Mon enfance

J'ai en partie grandi à SAINT - JULIEN chez mes grands-parents pendant la guerre éloigné de ma mère, restée seule à SAINT - ETIENNE et orphelin de mon père, prisonnier en Allemagne au stalag IIB. En ce temps, le monde paysan, qui constituait encore la moitié de la population française, a assuré notre survie. A la Libération, c'était encore l'époque de la classe unique à l'école, du troc (la douzaine d'oeufs qui constituait la monnaie d'échange valait au commerçant qui desservait le village le surnom de "coquetier") et du matriarcat.
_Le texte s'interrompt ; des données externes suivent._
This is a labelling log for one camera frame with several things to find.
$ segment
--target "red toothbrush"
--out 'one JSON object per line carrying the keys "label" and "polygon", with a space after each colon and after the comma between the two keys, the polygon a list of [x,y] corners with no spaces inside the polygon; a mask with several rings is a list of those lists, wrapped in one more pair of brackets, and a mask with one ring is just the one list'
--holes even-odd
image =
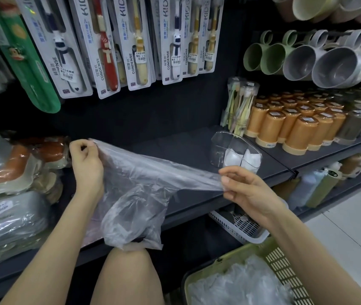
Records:
{"label": "red toothbrush", "polygon": [[103,17],[102,5],[100,0],[93,0],[94,9],[96,10],[97,23],[100,29],[100,44],[102,46],[99,49],[99,54],[102,54],[102,60],[104,65],[104,71],[107,78],[107,85],[112,91],[116,91],[118,88],[118,79],[115,71],[114,59],[111,54],[110,43],[106,34],[106,21]]}

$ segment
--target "leg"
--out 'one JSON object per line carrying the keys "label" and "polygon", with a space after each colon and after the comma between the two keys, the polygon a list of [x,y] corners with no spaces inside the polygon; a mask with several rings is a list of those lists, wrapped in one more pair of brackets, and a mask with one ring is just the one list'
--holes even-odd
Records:
{"label": "leg", "polygon": [[90,305],[164,305],[150,255],[114,248],[103,265]]}

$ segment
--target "green package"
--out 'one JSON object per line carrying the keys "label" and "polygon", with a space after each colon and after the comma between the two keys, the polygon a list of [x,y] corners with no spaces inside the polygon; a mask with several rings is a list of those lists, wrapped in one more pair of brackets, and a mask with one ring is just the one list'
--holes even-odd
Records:
{"label": "green package", "polygon": [[0,48],[35,107],[58,112],[61,102],[14,0],[0,0]]}

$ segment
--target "fingernail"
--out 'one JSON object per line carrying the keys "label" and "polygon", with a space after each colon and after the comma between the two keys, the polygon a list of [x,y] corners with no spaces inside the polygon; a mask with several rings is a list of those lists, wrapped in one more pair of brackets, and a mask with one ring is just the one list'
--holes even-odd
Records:
{"label": "fingernail", "polygon": [[228,178],[227,176],[222,176],[222,183],[223,184],[229,184],[230,178]]}

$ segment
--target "hand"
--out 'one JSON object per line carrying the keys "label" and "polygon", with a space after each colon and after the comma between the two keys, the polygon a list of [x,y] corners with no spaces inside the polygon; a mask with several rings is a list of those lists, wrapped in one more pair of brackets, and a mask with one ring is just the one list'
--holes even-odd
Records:
{"label": "hand", "polygon": [[73,172],[76,178],[76,194],[97,203],[103,196],[103,164],[99,150],[93,141],[80,139],[69,145]]}
{"label": "hand", "polygon": [[274,220],[287,207],[256,174],[239,166],[219,170],[225,188],[224,198],[237,203],[258,224],[270,230]]}
En effet, hormis les travaux des champs et de la forêt, ma grand-mère régentait tout. C'est elle, en particulier, qui rasait mon grand-père le dimanche matin et qui ressortait pour lui le bourgeron du dimanche pour aller à la messe et faire ensuite  la tournée des trois bistrots du village. La fête hebdomadaire se terminait pour lui à l'Angélus de midi qui sonnait la récupération du bourgeron de la semaine jusqu'au dimanche suivant, la prochaine fête carillonnée ou un des évènements familiaux prévus (mariages) ou fortuits (décès) qui constituaient les seules occasions de rencontres familiales.